I did it my way

That afternoon, I felt like I needed a breath of fresh air, a breath away from the sometimes, suffocating city. I departed in search of a patch of green, stranded among a sea of concrete. When I trespassed to the oasis, the softness of the grass on my soles and the cold whisper of the trees restored my vitality.

As I wandered through, I realized I was not alone in my tiny paradise, and when I figured out who my companion was, I froze at mid step.

A few yards from me was a huge dun rat that apparently had come out from a strainer on top of a popping block of concrete. Usually, rats are very elusive animals that escape at first sight of a human nearby—but not this time. My curiosity pushed me closer to the animal, and then I realized something was not right. The rat tried to return to the sewer, limping clumsily, so the journey was short. The rat was trembling. The belly swelled and sunk with a long and painful panting. Blood was dripping from the muzzle. It has been poisoned—I concluded with funerary tone.
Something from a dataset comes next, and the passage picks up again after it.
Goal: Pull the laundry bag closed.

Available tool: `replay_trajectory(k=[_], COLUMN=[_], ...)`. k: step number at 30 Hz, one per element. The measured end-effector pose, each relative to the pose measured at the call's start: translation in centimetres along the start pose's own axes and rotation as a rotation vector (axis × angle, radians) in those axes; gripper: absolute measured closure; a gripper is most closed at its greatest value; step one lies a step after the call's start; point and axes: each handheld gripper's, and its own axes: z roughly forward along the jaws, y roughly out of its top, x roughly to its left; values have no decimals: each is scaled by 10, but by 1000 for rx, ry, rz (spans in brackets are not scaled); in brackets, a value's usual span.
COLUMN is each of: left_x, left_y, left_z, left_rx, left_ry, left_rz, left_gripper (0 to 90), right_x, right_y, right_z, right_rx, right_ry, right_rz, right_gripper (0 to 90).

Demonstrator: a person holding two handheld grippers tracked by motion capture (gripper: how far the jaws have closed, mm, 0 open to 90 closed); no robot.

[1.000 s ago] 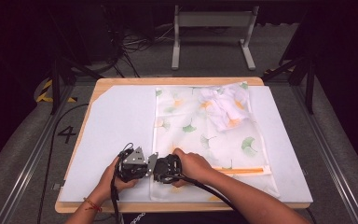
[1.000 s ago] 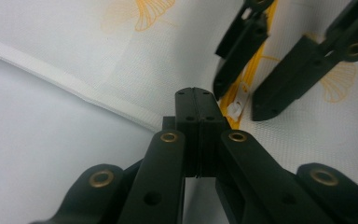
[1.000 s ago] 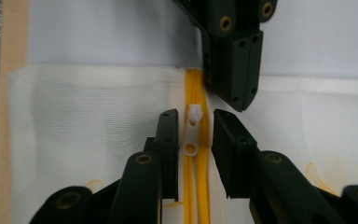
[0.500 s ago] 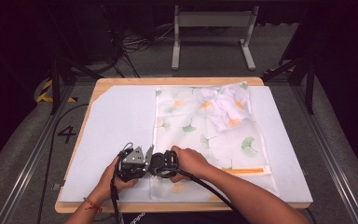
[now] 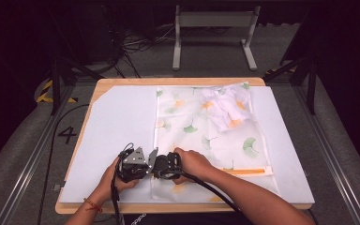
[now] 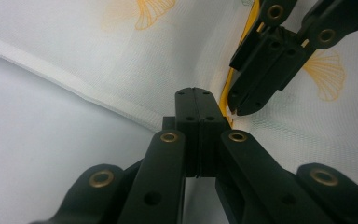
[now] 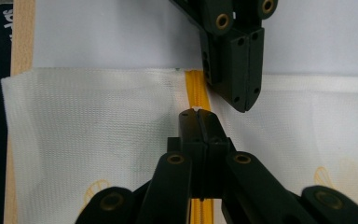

I observed the animal, that most of the time we refer as “pests,” that we consider ugly and associate a bunch of horrible adjectives to their kind by living in the dirty sewers, among the tons of trash created and dumped by men. And somehow, here it was the animal we consider disgusting, that climbed out from hiding, just to die on a soft bed of grass, below the warm sunbeams to appease the cold embrace of death—just like anybody of us would like.

The animal was not so animal anymore.

But my feelings of sympathy were overtaken by pity.

By that moment, the rat was accustomed to my presence, or maybe the fact that her life was draining had struck her. She had nothing to lose anymore, so I got closer and knelt by her side.

I looked her into the eye wondering what the story behind her life was, it have been happy? (If such concept was comprehensive to their minds of course) But maybe had eaten enough, travelled enough, and had dozens of little baby rats … but even so, she was alone. No one at her deathbed, but me—a visitor from the same kind of dirty ugly pests that poison the sewers.

But even if I was an unwanted company, nothing saddens dying more than solitude, with death bypassed by the everydayness of our egocentric lives.

Then, I sat on the grass and pulled my cellphone out from my pocket. I started the Youtube APP and looked for a song to play on the speakers.

“And now, the end is near
And so I face the final curtain
My friend, I’ll say it clear
I’ll state my case, of which I’m certain”

I listened to Frank Sinatra thinking that nobody should die alone.

Regrets, I’ve had a few
But then again, too few to mention
I did what I had to do
And saw it through without exemption”

Convinced that when the moment arrives, at least somebody should be there to mourn our departure.

“For what is a man, what has he got
If not himself, then he has naught
To say the things he truly feels
And not the words of one who kneels
The record shows I took the blows
And did it my way”

I stayed there, until the pain ceased. Beholding the sunset that for someone was it last.